When we research new components for a board design, we typically rely on the chip vendor’s datasheet specifications. The vendor is, after all, the canonical source for all vital statistics on their own chip. But whom do we reference before that? What sources of information do we consult when we’re still comparing Chip A to Chip B (and C, and D…)?

More and more, we rely on the vendors for that, too. We expect each vendor to put their best face forward and to present Chip A in a flattering light. If we’re lucky, that vendor might also offer a few comparisons with their competitors and give us a glimpse of how Chip A compares to Chip B. Such comparisons are always under ideal circumstances, of course, measured with a tailwind and a pinch of salt, but we all knew that going in.

But that’s still just one source. As complete and authoritative as the vendor’s information might be, it’s all coming from one direction. It might not be consciously biased, but that doesn’t matter. As Lynch points out, even the most even-handed compiler of facts winds up cataloging only the information he can find (or can verify), which may not correlate with what the reader wants to learn. In other words, a chip vendor can provide 100 pages of information on how to program their UART, but say nothing about how well the chip works in high-ESD environments. It’s not because they don’t know; they just didn’t think to mention it.

Multiple independent sources of information become important, not only to provide different points of view, but also to avoid an information monoculture. In biology, a monoculture is any ecological system with insufficient genetic diversity. Monocultures are susceptible to disease, infection, abrupt changes in environment, and genetically inherited defects. Entire crops can be wiped out by a single virus when there’s no genetic diversity. Anything that kills one plant will kill them all. Diversity breeds strength and resilience. Too much similarity exposes avenues for corruption and attack. (Broadly speaking, the same is true of computer viruses. A technical monoculture – Windows, for example – means that a single attack vector will work on many millions of similar computers.)

Even Google isn’t immune to the monoculture effect. Its search algorithms are notoriously secret, but we generally trust them to highlight the pertinent information we’re looking for without outward bias. (There are some exceptions.) But even Google is just one source.
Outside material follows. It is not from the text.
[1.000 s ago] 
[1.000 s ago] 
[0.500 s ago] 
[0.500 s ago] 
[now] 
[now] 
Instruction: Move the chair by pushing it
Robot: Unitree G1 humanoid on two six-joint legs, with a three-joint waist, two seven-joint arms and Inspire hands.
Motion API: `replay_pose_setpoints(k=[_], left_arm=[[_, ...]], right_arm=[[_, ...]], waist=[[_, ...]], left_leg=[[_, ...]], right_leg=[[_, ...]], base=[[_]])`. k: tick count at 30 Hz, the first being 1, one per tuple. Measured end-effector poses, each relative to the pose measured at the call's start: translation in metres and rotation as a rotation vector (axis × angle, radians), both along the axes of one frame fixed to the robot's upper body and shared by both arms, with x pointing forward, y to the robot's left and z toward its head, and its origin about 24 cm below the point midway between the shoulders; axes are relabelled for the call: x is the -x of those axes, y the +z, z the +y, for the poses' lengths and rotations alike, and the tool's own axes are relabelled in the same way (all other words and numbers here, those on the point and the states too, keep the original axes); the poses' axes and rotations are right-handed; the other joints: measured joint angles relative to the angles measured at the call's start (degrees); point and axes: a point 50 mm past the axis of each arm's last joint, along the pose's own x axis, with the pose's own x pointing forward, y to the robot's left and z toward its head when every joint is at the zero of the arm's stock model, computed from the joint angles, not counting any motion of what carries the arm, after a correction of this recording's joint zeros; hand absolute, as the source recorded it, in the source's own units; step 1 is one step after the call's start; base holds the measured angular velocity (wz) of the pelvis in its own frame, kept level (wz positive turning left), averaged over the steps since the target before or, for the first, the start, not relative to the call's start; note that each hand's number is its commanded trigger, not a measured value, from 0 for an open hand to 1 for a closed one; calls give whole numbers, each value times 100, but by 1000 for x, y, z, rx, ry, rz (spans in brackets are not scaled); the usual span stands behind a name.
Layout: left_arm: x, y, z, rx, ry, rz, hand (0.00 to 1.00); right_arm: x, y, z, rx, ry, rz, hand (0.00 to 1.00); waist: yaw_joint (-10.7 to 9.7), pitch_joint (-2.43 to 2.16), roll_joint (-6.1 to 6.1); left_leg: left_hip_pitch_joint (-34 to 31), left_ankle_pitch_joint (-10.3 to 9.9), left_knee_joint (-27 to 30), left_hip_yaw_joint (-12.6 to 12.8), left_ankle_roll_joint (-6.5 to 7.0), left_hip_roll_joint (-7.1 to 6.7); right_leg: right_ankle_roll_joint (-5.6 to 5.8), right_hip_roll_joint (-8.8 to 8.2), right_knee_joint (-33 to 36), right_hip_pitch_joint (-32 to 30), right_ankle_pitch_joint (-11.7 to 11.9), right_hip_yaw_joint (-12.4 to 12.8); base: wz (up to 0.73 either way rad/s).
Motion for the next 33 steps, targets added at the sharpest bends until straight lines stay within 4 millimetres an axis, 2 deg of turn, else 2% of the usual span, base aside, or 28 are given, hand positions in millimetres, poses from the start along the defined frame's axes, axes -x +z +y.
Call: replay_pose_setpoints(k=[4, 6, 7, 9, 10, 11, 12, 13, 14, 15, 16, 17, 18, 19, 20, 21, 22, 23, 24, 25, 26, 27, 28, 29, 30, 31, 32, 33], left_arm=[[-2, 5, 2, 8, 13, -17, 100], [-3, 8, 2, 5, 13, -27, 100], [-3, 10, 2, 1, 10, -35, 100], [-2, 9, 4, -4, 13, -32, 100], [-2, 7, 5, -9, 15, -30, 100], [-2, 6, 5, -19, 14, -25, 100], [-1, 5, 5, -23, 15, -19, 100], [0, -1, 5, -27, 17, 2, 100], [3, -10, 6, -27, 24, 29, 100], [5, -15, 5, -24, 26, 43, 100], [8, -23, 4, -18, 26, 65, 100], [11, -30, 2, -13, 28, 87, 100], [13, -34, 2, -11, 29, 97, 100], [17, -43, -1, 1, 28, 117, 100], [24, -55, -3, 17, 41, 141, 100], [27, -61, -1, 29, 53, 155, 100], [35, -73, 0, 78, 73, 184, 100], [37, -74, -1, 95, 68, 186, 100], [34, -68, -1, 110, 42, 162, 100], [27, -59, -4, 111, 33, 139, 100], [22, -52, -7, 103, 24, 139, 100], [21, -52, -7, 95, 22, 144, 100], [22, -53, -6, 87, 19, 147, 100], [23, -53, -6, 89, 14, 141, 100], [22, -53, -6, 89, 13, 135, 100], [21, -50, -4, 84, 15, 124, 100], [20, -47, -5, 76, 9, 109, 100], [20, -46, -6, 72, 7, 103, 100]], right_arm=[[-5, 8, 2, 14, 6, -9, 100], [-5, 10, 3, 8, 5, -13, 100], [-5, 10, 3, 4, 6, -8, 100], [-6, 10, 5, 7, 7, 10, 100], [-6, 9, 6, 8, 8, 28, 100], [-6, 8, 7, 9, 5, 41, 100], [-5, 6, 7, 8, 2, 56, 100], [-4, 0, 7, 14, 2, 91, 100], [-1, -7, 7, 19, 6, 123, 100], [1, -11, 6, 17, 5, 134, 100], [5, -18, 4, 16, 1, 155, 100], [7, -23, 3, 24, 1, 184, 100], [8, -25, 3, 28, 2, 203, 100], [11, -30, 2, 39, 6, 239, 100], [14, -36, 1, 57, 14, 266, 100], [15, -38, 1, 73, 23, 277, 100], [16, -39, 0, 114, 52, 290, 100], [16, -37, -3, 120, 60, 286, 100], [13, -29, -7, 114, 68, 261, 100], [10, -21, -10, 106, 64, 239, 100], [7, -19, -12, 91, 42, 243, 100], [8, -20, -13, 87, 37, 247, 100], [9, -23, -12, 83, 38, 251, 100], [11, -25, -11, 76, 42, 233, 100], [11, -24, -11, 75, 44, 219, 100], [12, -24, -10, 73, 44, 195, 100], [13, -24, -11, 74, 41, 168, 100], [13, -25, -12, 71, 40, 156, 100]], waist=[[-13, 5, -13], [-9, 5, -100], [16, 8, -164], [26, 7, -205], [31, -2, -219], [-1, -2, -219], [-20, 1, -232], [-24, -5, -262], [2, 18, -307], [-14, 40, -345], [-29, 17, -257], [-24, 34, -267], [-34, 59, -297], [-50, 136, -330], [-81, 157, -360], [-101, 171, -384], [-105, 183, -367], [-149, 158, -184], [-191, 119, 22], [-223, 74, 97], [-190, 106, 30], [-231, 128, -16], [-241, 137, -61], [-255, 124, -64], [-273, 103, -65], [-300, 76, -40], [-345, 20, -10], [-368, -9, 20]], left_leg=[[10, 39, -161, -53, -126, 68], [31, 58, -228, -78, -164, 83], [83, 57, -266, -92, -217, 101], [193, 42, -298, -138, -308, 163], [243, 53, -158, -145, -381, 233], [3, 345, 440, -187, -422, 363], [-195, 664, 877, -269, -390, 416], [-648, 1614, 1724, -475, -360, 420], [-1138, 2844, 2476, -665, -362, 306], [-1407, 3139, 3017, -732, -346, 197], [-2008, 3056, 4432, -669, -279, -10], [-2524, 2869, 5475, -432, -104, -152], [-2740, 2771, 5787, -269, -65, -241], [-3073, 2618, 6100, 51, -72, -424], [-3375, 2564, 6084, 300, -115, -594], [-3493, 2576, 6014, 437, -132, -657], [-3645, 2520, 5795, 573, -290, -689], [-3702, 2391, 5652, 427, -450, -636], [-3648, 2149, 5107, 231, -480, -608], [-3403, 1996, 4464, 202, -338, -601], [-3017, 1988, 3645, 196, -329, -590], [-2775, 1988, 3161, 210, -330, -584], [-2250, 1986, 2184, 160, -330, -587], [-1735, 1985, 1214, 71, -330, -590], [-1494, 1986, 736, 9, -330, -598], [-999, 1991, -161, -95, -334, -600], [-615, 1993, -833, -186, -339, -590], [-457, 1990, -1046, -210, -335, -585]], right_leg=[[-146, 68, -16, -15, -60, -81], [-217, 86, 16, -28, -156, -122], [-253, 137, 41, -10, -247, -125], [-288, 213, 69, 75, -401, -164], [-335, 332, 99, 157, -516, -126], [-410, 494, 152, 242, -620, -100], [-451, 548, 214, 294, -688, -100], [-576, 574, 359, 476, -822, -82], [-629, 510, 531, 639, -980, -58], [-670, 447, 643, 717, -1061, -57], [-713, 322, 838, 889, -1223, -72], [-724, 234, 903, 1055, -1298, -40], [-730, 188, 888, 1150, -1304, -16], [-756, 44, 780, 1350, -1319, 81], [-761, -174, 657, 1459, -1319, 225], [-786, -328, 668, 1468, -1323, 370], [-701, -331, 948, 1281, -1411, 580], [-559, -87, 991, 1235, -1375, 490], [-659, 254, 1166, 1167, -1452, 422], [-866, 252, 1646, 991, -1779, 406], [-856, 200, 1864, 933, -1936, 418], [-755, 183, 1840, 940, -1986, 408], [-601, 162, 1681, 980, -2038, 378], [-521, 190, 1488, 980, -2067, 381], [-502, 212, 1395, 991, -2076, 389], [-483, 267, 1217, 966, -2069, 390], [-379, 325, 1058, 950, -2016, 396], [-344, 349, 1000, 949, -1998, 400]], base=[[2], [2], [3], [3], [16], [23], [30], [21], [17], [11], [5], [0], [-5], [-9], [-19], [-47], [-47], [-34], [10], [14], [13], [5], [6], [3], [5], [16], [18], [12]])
Type identical search terms into Bing, Yahoo!, DuckDuckGo, and other search providers and you’ll get links to sites that Google didn’t find, or that it relegated to the dreaded fourth page.

Back in the “antegoogluvian” era (Nicholson Baker’s term), researchers necessarily had to hunt and scramble for tidbits of printed information, conduct interviews, or perform their own research. It was slow, tedious work. But the information came from multiple sources (some more reliable than others). Just as important, the resulting reference work itself was one among many. Competing dictionaries contained different words, or differing definitions for the same words. Encyclopedias varied wildly in their coverage and depth. Medical references disagreed on diagnoses and treatments. In most fields of study, there was no single acknowledged gold-standard reference. No Google to query; no Wikipedia to which everyone turned. The variety kept debate alive and kept lexicographers, librarians, encyclopedists, and editors honest.
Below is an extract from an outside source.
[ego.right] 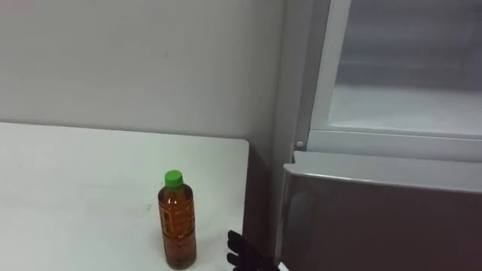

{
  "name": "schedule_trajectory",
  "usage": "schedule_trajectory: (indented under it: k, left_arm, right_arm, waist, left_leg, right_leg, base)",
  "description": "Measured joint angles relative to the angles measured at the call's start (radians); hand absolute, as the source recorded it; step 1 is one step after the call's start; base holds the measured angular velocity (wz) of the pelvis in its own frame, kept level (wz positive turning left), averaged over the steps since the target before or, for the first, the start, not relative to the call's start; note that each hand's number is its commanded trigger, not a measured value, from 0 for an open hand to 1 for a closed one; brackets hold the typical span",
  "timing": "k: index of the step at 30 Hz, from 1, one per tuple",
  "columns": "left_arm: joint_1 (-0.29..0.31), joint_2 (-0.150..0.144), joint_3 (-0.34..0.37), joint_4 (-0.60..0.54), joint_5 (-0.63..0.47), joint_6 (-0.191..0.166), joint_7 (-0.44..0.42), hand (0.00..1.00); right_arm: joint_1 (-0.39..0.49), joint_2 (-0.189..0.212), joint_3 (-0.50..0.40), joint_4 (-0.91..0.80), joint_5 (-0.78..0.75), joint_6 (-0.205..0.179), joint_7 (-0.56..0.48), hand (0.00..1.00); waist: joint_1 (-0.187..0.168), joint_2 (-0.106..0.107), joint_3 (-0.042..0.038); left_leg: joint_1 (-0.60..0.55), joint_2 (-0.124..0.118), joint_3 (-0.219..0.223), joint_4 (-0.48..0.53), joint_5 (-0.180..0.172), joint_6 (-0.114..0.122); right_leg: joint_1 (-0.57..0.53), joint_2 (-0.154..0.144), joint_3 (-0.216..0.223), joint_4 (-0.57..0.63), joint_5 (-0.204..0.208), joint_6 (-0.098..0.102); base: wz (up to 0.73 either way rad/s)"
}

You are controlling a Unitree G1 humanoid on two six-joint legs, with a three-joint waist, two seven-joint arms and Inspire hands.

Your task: Put the bottle in the upper fridge

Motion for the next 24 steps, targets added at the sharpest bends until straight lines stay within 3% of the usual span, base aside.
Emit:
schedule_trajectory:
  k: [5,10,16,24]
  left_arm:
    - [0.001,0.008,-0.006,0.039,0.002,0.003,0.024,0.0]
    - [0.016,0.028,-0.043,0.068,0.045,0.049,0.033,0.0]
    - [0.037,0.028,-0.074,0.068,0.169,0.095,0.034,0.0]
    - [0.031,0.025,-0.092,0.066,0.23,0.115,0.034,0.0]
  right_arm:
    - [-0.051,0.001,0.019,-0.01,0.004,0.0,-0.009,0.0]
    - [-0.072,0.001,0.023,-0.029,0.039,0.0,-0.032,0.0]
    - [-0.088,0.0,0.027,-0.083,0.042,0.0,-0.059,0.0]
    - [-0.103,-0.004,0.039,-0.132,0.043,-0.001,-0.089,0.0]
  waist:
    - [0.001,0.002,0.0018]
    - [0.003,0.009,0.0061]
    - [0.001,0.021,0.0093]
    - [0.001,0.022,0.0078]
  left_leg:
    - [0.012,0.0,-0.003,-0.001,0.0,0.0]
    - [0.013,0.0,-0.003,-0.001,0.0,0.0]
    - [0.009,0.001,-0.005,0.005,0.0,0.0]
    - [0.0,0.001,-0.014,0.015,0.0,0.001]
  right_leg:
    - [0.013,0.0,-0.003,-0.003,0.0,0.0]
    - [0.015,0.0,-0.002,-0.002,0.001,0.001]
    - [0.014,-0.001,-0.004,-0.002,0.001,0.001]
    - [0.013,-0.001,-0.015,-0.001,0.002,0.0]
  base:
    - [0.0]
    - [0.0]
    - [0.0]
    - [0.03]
As engineers, developers, programmers, or managers, we need to keep our ears and eyes open and beware the trap of informational monoculture. Just because you Google different technical specs on different days doesn’t mean you’re getting all the information. It’s true that scanning posts on the support forum will expose some dirty laundry that the vendor wouldn’t have told you about, but even that’s biased. People don’t post problems they don’t have, so good experiences go unrecorded. And the anonymous users who have the time to post, and answer, hundreds of support questions probably aren’t your best source of information, anyway. The good engineers won’t be represented in the support group at all.

You can’t draw a trend line without (at least) two data points, and it takes three points (or more) to define a plane. The Nyquist rate applies to research, too. Without enough data samples, we get noise, not information.